→ **YOUR INSTRUCTIONS**
Locate each line below that includes "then" and reproduce it.

Data items:
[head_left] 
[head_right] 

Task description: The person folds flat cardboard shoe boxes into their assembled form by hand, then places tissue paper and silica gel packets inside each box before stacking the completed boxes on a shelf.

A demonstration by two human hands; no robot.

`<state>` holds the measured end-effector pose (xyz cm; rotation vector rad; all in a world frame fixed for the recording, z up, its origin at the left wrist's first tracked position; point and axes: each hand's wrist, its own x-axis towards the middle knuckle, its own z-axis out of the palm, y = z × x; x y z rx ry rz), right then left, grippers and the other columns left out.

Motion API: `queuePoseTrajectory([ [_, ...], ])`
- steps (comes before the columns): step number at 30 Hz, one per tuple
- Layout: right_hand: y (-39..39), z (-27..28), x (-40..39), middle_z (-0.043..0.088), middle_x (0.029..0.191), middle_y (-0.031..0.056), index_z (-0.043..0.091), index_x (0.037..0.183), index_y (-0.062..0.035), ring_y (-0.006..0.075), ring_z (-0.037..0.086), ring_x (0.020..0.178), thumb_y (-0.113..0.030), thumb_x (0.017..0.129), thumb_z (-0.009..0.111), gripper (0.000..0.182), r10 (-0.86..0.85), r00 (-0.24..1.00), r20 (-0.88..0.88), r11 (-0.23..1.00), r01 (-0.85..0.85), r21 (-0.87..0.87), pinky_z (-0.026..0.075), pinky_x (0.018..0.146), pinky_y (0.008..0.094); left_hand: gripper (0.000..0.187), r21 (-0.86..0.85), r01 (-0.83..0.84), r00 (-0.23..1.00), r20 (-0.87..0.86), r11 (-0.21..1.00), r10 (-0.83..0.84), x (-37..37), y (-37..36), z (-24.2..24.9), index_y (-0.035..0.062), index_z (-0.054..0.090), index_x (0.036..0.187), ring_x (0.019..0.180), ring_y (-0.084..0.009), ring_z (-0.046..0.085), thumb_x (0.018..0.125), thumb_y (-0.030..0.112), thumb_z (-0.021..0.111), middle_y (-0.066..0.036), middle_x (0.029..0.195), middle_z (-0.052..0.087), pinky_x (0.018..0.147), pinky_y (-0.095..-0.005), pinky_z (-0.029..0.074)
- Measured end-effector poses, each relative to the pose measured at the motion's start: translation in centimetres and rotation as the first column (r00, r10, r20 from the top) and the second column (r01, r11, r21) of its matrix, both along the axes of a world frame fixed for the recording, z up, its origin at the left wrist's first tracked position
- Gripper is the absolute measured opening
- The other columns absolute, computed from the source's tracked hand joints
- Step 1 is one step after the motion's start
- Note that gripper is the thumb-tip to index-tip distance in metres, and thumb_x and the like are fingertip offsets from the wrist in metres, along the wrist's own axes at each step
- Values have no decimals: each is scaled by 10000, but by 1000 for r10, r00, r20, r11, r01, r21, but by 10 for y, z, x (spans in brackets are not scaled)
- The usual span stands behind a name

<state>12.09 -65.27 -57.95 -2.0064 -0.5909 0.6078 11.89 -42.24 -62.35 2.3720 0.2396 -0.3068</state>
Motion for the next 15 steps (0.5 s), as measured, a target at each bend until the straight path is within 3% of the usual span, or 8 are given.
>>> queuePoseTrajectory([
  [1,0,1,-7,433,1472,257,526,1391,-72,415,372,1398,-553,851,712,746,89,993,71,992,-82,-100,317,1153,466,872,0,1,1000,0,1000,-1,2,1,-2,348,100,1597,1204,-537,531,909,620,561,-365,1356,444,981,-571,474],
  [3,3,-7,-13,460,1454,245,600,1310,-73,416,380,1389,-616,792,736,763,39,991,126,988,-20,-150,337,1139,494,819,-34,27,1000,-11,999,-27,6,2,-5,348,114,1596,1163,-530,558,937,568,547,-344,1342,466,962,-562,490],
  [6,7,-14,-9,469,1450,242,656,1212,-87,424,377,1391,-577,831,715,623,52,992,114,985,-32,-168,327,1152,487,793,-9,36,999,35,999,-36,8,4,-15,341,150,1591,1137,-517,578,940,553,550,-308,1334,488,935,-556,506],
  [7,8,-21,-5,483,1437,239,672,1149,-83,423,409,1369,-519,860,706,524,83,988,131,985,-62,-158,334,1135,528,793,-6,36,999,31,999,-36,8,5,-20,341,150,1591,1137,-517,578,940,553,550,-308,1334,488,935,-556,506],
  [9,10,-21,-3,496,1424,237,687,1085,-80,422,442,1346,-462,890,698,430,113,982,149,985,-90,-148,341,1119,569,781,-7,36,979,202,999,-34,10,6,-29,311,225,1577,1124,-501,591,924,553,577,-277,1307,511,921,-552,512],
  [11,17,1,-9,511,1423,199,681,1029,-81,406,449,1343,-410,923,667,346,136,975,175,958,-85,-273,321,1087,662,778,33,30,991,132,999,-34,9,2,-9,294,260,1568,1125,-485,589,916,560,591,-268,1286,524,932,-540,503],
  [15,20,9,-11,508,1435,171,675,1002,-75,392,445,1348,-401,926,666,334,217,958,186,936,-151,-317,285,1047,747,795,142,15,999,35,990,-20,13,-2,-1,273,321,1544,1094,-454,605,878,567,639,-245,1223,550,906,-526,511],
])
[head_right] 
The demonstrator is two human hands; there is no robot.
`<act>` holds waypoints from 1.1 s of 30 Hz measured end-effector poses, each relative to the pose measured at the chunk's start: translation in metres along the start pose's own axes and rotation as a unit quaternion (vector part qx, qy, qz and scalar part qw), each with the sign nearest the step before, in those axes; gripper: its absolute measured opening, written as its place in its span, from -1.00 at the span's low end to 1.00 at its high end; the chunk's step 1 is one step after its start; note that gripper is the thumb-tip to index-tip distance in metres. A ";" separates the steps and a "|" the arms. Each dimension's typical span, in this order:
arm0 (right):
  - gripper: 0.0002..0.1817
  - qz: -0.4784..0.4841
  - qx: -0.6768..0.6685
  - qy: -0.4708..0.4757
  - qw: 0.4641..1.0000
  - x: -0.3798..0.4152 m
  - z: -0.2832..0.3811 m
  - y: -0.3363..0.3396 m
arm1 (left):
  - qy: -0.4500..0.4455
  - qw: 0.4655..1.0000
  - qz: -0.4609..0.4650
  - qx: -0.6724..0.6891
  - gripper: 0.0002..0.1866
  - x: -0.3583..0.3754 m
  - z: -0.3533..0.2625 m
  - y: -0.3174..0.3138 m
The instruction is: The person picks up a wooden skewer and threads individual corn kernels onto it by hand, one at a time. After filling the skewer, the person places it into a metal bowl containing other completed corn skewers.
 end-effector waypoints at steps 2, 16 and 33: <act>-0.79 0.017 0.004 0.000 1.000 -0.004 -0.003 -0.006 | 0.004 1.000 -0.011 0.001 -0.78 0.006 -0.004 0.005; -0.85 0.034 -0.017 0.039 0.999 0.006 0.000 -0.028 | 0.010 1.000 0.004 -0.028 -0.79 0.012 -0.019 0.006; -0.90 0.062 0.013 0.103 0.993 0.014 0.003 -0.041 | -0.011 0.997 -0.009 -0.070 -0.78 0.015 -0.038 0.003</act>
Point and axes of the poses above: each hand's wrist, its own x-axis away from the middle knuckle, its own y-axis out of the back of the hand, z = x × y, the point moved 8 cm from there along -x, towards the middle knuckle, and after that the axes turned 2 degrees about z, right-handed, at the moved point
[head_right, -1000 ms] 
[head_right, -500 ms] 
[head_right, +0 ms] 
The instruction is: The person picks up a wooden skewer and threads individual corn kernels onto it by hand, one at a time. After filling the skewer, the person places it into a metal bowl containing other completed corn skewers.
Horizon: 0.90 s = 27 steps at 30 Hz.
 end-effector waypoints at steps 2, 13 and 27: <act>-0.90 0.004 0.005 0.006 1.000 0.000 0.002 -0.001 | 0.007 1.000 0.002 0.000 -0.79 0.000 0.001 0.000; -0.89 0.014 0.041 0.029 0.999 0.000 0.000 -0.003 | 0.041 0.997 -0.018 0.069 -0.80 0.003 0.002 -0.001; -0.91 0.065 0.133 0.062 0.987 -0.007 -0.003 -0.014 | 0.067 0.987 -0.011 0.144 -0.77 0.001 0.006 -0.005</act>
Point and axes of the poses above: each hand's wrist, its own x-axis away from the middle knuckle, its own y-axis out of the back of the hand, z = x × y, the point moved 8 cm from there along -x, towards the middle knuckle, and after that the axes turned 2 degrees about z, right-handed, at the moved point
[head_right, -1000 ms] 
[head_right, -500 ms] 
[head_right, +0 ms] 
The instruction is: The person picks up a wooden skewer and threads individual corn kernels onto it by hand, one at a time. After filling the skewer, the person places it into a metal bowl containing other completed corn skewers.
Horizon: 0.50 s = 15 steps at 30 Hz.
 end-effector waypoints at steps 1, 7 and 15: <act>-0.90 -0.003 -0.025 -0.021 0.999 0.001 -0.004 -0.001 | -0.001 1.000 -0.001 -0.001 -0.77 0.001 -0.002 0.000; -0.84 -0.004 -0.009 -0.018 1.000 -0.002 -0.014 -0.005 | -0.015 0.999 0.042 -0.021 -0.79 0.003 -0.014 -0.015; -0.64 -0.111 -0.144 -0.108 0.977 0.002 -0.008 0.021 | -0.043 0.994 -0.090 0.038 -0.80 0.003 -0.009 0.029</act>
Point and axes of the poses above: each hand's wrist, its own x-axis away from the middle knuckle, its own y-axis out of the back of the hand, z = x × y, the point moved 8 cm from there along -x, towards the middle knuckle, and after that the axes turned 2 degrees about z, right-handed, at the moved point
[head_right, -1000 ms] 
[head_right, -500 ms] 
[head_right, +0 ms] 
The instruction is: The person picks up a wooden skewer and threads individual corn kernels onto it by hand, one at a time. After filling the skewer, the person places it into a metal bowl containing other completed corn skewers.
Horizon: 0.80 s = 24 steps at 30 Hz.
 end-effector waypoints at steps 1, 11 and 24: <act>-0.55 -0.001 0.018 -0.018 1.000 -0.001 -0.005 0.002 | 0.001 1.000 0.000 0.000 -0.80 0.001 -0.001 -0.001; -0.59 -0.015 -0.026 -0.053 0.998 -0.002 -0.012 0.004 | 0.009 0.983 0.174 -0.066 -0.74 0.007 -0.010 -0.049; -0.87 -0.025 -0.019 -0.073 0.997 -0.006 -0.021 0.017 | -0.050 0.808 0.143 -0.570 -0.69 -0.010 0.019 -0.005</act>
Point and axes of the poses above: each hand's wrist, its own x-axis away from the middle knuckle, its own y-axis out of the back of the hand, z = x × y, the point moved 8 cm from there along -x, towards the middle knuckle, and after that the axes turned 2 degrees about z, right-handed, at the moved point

→ **ANSWER FOR THE TASK**
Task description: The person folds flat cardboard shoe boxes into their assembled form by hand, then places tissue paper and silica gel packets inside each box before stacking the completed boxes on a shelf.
`<state>` holds the measured end-effector pose (xyz cm; rotation vector rad; all in a world frame fixed for the recording, z up, its origin at the left wrist's first tracked position; point and axes: each hand's wrist, its own x-axis towards the middle knuckle, its own z-axis out of the palm, y = z × x; x y z rx ry rz), right then left, grippers and the other columns left out.

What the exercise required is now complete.